* PROBLEM DESCRIPTION *
Every line from the first one in the listing down to the line with "Target: light blue calculator" should be restated word for word.
========
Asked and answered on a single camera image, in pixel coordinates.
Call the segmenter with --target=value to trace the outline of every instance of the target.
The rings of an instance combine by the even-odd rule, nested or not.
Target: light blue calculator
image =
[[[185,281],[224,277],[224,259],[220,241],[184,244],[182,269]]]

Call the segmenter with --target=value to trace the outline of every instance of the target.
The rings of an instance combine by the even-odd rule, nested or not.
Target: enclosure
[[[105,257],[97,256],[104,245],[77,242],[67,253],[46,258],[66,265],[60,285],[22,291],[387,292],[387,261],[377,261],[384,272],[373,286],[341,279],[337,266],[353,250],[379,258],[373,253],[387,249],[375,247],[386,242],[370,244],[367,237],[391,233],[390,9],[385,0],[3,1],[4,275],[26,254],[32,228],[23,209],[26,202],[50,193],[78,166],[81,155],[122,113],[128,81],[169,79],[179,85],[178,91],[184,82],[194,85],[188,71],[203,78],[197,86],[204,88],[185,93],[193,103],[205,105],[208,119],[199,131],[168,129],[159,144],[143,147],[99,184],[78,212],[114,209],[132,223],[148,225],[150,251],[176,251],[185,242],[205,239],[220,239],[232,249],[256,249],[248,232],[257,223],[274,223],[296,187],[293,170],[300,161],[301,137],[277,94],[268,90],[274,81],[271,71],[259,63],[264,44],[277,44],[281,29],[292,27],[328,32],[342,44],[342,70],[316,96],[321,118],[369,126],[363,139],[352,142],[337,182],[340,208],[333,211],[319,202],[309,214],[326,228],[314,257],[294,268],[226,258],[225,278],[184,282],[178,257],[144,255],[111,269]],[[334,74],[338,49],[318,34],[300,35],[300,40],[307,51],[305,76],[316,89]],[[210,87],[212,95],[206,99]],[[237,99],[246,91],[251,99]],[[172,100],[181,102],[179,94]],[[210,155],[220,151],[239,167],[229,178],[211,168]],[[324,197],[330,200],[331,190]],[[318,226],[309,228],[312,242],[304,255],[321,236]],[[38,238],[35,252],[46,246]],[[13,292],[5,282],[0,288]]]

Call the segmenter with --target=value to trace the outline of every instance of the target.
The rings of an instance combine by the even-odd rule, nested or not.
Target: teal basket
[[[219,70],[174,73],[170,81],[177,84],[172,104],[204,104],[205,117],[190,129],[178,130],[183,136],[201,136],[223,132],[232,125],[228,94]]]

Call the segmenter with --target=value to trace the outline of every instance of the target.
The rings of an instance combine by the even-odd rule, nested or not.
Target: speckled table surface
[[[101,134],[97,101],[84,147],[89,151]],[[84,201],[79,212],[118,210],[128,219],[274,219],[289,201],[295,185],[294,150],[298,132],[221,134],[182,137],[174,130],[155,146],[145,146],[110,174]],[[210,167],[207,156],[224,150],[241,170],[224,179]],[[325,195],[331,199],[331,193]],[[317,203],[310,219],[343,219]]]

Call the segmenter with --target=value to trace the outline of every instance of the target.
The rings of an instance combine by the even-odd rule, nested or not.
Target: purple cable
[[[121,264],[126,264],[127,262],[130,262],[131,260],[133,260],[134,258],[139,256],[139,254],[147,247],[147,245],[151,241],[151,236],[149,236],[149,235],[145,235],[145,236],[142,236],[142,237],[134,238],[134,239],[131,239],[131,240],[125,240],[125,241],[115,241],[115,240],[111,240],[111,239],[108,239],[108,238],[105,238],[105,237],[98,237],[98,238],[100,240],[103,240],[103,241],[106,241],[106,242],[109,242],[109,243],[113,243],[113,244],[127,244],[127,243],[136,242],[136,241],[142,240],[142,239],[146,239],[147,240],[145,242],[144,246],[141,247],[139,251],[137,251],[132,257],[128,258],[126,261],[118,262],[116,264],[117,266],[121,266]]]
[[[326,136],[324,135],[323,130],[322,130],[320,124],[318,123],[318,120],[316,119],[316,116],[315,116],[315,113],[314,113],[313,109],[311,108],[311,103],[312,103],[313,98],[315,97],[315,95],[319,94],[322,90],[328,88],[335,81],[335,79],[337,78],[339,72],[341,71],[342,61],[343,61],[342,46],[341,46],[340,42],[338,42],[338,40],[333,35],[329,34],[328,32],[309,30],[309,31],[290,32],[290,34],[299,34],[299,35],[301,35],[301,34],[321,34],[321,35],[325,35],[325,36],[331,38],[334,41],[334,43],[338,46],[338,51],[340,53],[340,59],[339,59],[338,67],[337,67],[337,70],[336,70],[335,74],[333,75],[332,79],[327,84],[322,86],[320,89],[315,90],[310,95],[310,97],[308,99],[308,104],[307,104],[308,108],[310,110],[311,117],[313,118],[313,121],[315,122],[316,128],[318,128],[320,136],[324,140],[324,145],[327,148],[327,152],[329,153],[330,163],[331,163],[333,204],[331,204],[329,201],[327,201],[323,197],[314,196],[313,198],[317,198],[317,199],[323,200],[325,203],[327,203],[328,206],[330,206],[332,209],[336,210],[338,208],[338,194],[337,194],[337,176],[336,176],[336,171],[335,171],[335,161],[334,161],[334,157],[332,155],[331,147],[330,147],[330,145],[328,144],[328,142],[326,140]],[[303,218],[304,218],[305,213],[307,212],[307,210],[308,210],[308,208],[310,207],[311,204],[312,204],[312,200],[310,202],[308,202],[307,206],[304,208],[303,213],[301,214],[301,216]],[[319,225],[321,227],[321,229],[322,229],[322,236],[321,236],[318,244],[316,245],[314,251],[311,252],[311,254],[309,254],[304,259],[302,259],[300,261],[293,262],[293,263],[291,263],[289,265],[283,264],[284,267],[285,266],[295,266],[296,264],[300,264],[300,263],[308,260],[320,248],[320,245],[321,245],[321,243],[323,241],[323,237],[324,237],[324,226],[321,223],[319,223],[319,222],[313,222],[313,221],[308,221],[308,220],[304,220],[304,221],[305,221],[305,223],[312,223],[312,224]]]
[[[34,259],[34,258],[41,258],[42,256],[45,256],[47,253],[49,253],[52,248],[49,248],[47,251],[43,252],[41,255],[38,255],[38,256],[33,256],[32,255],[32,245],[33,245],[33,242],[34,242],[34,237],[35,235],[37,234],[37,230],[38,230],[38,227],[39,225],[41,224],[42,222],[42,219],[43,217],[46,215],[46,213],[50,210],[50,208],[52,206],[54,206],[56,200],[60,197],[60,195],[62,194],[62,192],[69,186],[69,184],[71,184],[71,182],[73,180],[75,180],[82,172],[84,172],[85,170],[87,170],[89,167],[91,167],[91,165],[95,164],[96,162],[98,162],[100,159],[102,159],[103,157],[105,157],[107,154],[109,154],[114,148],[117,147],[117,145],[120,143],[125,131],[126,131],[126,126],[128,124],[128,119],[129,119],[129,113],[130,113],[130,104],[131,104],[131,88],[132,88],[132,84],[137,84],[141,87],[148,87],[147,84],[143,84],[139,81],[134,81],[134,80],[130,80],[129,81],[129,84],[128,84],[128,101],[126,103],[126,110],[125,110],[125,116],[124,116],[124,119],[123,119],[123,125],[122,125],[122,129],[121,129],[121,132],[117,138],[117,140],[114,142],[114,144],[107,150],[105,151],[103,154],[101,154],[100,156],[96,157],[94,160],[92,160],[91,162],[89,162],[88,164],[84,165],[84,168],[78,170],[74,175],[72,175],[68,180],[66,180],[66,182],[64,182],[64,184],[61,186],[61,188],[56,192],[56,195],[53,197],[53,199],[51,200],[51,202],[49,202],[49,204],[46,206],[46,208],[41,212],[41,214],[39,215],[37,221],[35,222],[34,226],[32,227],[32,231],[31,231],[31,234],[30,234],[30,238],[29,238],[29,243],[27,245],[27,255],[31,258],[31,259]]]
========
* RESULT *
Asked and answered on a single camera image, in pixel coordinates.
Call the segmenter with --target=value to trace the outline of every instance of the target.
The rings of an instance combine by the even-odd rule, nested or not.
Target: light blue calculator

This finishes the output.